PROBLEM: Below are records; copy every line in them that holds the word "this".

Records from a dataset:
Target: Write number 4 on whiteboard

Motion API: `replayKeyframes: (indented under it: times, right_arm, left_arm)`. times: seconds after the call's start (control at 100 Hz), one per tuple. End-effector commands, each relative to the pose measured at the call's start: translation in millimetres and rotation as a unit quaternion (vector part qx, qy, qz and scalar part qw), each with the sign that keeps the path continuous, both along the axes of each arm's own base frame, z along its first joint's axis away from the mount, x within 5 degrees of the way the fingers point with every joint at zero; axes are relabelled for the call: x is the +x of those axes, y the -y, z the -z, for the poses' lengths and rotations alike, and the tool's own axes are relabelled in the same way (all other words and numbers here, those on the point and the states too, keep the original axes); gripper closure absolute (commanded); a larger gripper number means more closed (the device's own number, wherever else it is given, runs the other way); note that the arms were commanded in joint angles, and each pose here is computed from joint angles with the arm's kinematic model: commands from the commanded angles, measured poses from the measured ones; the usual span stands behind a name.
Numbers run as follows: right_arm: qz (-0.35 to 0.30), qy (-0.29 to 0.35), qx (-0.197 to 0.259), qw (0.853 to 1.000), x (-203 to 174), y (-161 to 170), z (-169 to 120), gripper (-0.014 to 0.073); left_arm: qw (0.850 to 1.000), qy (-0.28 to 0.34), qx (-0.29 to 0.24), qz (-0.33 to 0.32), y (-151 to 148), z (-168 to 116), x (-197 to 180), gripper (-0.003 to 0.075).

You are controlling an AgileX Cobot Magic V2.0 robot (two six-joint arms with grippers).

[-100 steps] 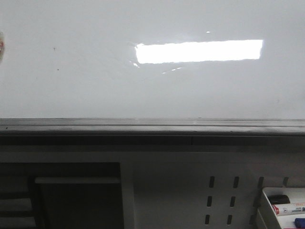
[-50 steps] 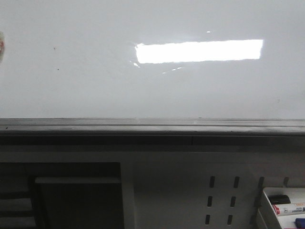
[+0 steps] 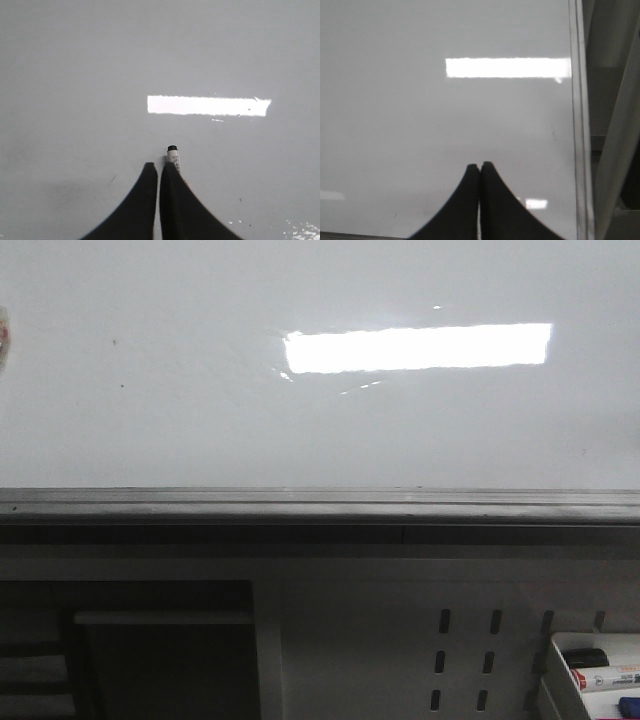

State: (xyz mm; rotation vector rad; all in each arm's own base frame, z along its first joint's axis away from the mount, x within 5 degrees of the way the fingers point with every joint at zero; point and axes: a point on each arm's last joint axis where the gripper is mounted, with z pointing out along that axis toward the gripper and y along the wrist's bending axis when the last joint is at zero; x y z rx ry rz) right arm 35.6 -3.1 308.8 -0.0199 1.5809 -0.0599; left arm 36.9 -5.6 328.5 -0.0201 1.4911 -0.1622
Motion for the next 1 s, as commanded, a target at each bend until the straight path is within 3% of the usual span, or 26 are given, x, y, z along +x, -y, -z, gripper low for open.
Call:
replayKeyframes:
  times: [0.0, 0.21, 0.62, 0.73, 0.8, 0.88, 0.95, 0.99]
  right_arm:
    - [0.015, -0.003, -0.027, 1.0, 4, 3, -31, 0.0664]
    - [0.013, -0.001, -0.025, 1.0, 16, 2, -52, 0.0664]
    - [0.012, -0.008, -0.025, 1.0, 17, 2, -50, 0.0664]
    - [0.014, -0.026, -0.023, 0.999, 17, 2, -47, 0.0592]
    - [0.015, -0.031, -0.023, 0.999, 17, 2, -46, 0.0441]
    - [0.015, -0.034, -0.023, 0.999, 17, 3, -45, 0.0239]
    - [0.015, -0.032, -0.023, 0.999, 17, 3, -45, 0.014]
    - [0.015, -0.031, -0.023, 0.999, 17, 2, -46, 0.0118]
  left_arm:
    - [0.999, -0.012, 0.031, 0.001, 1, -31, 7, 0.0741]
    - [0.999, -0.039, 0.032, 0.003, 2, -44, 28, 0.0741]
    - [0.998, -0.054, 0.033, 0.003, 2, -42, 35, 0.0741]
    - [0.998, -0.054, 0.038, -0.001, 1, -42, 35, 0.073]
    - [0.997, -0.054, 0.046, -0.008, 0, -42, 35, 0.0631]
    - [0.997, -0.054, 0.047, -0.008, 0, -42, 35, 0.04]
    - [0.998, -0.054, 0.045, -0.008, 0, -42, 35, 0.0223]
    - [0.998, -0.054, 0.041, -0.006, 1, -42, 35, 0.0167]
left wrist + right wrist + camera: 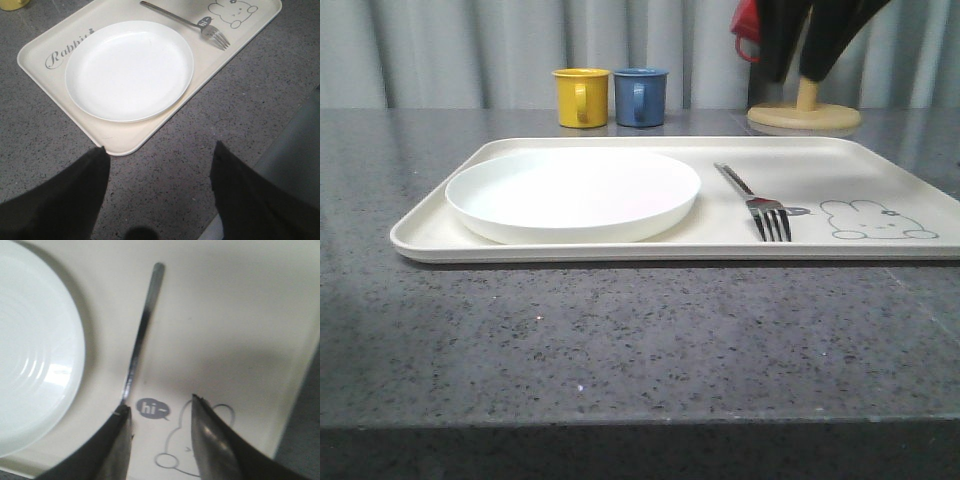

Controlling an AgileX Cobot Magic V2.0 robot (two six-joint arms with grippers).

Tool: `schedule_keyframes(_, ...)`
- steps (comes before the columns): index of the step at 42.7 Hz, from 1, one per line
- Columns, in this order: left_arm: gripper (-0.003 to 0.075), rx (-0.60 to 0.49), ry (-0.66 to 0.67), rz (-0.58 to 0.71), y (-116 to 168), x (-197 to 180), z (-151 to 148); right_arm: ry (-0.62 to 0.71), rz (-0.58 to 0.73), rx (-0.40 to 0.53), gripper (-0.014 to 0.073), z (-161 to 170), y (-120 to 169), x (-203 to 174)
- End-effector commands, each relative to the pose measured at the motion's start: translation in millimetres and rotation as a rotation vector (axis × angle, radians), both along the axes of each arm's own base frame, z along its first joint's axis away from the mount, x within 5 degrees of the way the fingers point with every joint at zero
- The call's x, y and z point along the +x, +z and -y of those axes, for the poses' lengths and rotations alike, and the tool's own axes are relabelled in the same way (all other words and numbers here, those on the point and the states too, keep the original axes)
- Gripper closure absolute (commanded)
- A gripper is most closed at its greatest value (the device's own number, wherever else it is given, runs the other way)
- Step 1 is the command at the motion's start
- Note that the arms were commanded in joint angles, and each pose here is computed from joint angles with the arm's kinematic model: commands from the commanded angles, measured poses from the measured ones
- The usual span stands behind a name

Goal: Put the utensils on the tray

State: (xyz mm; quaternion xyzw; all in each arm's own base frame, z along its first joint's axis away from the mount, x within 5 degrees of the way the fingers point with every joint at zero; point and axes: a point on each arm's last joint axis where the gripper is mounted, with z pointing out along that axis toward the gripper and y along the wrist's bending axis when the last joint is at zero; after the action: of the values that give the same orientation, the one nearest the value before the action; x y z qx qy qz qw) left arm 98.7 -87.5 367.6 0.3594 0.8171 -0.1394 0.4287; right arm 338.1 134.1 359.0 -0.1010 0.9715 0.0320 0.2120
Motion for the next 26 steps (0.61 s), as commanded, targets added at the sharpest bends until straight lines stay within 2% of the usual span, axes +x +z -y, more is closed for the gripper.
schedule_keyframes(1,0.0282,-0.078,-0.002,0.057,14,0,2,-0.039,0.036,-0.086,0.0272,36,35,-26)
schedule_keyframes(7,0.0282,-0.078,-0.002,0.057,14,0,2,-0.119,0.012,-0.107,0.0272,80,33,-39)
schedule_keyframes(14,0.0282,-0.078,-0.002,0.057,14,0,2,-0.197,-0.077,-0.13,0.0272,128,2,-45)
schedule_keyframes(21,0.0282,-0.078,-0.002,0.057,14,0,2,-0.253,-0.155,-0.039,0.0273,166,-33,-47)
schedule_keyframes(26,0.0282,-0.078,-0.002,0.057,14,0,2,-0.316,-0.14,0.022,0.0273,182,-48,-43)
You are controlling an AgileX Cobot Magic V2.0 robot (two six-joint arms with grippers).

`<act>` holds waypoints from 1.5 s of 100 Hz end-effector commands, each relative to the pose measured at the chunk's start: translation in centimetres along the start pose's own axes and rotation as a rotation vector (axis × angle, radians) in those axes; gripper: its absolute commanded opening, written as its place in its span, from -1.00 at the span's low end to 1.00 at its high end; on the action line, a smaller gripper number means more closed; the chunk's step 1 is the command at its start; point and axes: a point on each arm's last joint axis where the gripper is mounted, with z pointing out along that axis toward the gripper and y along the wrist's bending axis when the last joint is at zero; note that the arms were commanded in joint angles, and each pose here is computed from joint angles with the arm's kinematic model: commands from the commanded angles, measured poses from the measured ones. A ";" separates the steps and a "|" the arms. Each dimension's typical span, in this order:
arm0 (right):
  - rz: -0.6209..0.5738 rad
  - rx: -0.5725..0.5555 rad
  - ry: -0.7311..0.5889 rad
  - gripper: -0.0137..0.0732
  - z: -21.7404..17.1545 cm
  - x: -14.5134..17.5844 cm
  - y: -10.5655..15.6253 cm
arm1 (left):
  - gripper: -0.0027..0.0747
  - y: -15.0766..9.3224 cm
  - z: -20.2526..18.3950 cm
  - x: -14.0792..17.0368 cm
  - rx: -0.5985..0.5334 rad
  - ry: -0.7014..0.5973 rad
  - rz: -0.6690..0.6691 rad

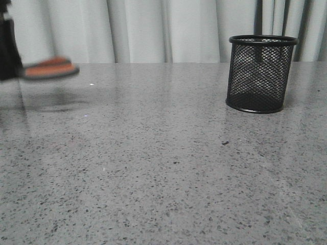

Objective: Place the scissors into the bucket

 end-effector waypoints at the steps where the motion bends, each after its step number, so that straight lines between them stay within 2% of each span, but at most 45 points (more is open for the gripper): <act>1: 0.016 -0.035 -0.088 0.62 -0.5 -1.4 0.5 | -0.96 -1.9 -5.8 -2.1 -0.103 -0.100 0.033; 11: 0.032 -0.112 -0.115 0.62 -0.6 -1.7 1.2 | -0.96 -3.7 -8.8 -3.6 -0.172 -0.158 0.062; 23: 0.084 -0.267 -0.171 0.62 -0.8 -2.4 2.5 | -0.96 -6.1 -11.6 -5.1 -0.222 -0.225 0.089; 37: 0.145 -0.448 -0.234 0.62 -0.9 -3.6 3.9 | -0.96 -8.7 -13.7 -6.7 -0.237 -0.300 0.125; 60: 0.151 -0.681 -0.270 0.62 -1.4 -7.2 5.8 | -0.96 -12.2 -15.0 -9.4 -0.208 -0.380 0.199; 91: 0.103 -0.801 -0.162 0.62 0.9 -11.3 6.7 | -0.96 -14.7 -15.2 -12.1 -0.258 -0.451 0.270; 113: 0.104 -0.886 -0.087 0.62 2.4 -12.3 7.1 | -0.96 -14.8 -15.5 -12.6 -0.276 -0.493 0.256; 136: 0.053 -0.952 -0.051 0.62 3.3 -12.6 9.2 | -0.96 -14.7 -15.5 -12.8 -0.282 -0.507 0.230; 143: 0.055 -0.950 -0.053 0.50 3.6 -12.6 9.6 | -0.96 -14.7 -15.5 -12.8 -0.284 -0.505 0.230; 150: 0.056 -0.950 -0.052 0.25 3.7 -12.6 9.8 | -0.96 -14.7 -15.5 -12.7 -0.285 -0.504 0.231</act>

ANSWER TO THE PROBLEM:
- Columns, in this order: left_arm: gripper (-0.003 to 0.075), rx (-0.60 to 0.49), ry (-0.66 to 0.67), rz (-0.58 to 0.71), y (-116 to 168), x (-197 to 180), z (-151 to 148); right_arm: ry (-0.62 to 0.71), rz (-0.58 to 0.73), rx (-0.40 to 0.53), gripper (-0.014 to 0.073), z (-161 to 170), y (-120 to 169), x (-203 to 174)
`<act>` holds waypoints from 1.5 s of 100 Hz end-effector commands, each relative to the pose measured at the chunk's start: translation in centimetres along the start pose's own axes and rotation as a rotation vector (axis × angle, radians) in those axes; gripper: its absolute commanded opening, written as its place in its span, from -1.00 at the span's low end to 1.00 at its high end; on the action line, a smaller gripper number means more closed; the chunk's step 1 is the command at its start; point and axes: a point on each arm's last joint axis where the gripper is mounted, with z pointing out along that axis toward the gripper and y along the wrist's bending axis when the last joint is at zero; note that the arms were commanded in joint angles, and each pose here is computed from joint angles with the arm's kinematic model: commands from the commanded angles, measured poses from the measured ones. A ";" separates the steps and a "|" the arms. Each dimension's typical span, in this order:

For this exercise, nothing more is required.